I am very excited for the first installment of the Pic of the Week posts. Every Thursday I will be posting a new “Pic of the Week” to share some of the stories and challenges that went into making that particular image. So without further delay here is the Pic of the Week!
Pic of the Week: Only in Texas
Location: Archer City, TX
Date taken: 05/6/15
Spring time is officially here in Texas and I haven’t had the opportunity to chase just yet so I have to get my weather fix by reliving past storm conquests. This photo in particular is especially interesting to me. I was chasing a rather less than impressive storm just east of Olney, TX. After a few hours of minimal lightning, boring storm structure, and no photos I started off towards home. As I turned north on US 79 out of Olney I caught a glimpse of an updraft with a base northwest of me. “Maybe I’ll get a chance for some night time lightning photos on the way home” I thought to myself.
Continuing north I was able to get much closer to the storm and noticed it looked more intense. A quick check of the radar would confirm my observation and I was able to navigate to the storm. By the time I reached the storm the sun was setting and I was losing light quickly, but I wanted to get a good shot. Lightning was exploding from the updraft and the sinister looking core now so I set up my camera and started firing off shots hoping to catch a strike in one the exposures. I ended up with some fantastic results and stood in awe as the storm drew closer. Eventually I was hit with outflow wind and heavy rain and needed to retreat to get away from the torrent. While bailing south I came across this small shed with the Texas flag painted on the side. It caught my eye and I thought it would make a fantastic foreground element to the looming storm behind me. I pulled over and quickly set up for another shot.
I sat with my camera poised and ready for the lightning. But something odd happened—the lightning stopped. I could still hear the rumbling of thunder in the storm but I never saw any lightning. I felt a drop of rain hit my cheekbone, the kind of heavy cold rain that lets you know a downpour is imminent. I was just about ready to go home and I thought I would get one more shot just for good measure. I pressed down the button on my remote release and the mirror slapped up exposing the sensor. For six seconds that shutter remained open just waiting for the prefect bolt of lightning to strike. It seems like an eternity waiting for lightning while your shutter is open. Your staring intently on the area you last saw lightning and anticipating where that bolt of energy will land in your frame. The image pops into your head and you can feel the excitement welling up inside you ready to burst. And then, almost like the storm is openly mocking you, the camera’s shutter closes. No lightning…again.

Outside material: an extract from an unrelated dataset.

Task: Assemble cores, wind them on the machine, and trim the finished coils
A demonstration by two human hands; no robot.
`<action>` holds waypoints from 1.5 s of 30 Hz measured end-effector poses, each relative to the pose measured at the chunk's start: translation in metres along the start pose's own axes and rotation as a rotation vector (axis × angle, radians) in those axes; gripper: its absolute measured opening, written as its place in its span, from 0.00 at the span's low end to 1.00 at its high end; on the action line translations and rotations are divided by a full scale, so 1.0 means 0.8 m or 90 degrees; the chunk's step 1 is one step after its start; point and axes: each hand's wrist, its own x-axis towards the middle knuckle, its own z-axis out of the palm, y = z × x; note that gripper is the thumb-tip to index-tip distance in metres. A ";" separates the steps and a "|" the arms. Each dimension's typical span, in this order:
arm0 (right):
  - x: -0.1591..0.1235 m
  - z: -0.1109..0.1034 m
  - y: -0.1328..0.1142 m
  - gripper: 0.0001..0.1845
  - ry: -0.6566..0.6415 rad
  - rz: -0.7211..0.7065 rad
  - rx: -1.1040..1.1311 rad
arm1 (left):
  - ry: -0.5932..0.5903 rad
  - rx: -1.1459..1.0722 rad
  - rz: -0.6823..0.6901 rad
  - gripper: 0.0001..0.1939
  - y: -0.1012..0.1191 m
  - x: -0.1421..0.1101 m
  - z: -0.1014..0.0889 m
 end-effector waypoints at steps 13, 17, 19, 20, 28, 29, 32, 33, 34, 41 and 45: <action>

Sometimes that is how it goes you don’t get the shot, or you think you don’t get the shot. Out of just pure spite I stayed in the path of the storm. I was defiant against the gusty winds and the incoming rain. I made one final exposure and right before the shutter closed I saw a bright pulse come directly from the vault just ahead of the core of the storm. This time I got the shot I wanted. I captured two brilliant lightning bolts from a beautifully sculpted supercell updraft with a shed that had the Texas flag painted on the side. I sighed a big sigh of relief and said to myself, “Only in Texas”. What I like most about this photo is the storm reflects the color scheme of the Texas flag unifying the color and composition. I came back with a spectacular shot that evening and one of my favorites of 2015.